Choose Code Davinci 002 when coding workflow support are central to the workload. Choose GLM-4 32B when provider fit and broader provider choice are more important. For production, rerun your own prompts through the exact provider, region, and tool stack you plan to ship. This keeps the decision grounded in measurable tradeoffs instead of brand-level assumptions. It also helps separate model capability from provider packaging, which can change cost and latency. For teams standardizing a stack, that distinction is often the difference between a benchmark win and a reliable deployment.
FAQ
Is Code Davinci 002 or GLM-4 32B open source?
Code Davinci 002 is listed under Proprietary. GLM-4 32B is listed under Apache 2.0. License labels affect whether you can self-host, redistribute weights, or rely only on hosted APIs, so confirm the upstream license before deployment.
Which is better for structured outputs, Code Davinci 002 or GLM-4 32B?
GLM-4 32B has the clearer documented structured outputs signal in this comparison. If structured outputs is mission-critical, validate it against the provider endpoint because model-level support and API-level exposure can differ.
Where can I run Code Davinci 002 and GLM-4 32B?
Code Davinci 002 is available on the tracked providers still being sourced. GLM-4 32B is available on OpenRouter. Provider coverage can affect latency, region availability, compliance posture, and fallback options.
When should I pick Code Davinci 002 over GLM-4 32B?

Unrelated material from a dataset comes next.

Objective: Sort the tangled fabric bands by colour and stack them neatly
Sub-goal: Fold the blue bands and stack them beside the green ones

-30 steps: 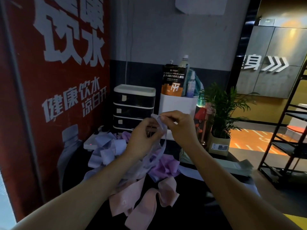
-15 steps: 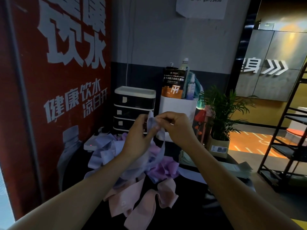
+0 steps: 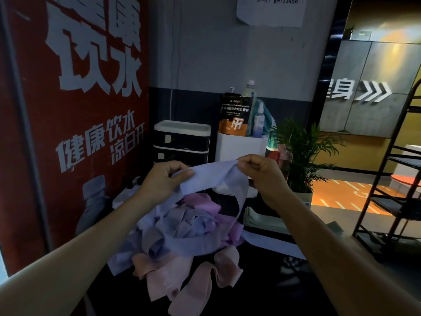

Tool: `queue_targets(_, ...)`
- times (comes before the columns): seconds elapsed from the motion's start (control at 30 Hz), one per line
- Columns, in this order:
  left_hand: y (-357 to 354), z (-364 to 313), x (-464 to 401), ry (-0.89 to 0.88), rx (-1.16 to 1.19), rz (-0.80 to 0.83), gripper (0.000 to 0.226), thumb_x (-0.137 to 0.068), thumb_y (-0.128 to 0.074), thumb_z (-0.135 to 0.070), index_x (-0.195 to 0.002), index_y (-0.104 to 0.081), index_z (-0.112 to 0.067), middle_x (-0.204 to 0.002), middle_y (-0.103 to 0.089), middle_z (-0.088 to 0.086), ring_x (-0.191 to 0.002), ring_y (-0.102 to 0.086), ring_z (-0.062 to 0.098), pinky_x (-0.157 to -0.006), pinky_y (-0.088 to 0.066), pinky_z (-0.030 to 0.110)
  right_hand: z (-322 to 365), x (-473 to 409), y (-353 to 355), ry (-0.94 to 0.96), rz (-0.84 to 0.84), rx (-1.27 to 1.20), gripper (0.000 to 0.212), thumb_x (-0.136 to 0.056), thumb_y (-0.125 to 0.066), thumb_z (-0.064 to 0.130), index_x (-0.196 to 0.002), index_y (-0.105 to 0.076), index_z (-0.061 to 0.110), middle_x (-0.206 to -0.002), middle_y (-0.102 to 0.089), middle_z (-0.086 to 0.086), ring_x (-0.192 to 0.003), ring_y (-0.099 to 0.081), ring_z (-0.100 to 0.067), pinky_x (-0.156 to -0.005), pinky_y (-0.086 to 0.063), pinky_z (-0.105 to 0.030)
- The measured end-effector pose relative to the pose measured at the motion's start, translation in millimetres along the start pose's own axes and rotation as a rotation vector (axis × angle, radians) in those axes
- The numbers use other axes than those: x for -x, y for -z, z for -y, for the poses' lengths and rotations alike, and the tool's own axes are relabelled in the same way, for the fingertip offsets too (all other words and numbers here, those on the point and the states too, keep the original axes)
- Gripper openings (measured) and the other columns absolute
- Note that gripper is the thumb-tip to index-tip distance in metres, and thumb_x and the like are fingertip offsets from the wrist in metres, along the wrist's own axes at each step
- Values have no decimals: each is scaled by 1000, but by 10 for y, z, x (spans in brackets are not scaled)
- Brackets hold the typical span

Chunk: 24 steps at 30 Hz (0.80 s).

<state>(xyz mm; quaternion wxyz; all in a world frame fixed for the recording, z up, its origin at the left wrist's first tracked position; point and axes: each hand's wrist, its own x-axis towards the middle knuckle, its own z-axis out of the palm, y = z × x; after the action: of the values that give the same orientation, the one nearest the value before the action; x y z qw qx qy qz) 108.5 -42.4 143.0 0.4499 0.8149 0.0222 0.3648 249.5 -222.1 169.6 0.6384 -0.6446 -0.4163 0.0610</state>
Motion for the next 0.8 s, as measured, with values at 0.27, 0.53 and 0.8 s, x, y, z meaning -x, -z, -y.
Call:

GLM-4 32B is safer overall; choose Code Davinci 002 when coding workflow support matters. If your workload also depends on coding workflow support, start with Code Davinci 002; if it depends on provider fit, run the same evaluation with GLM-4 32B.
Continue comparing
Last reviewed: 2026-05-11. Data sourced from public model cards and provider documentation.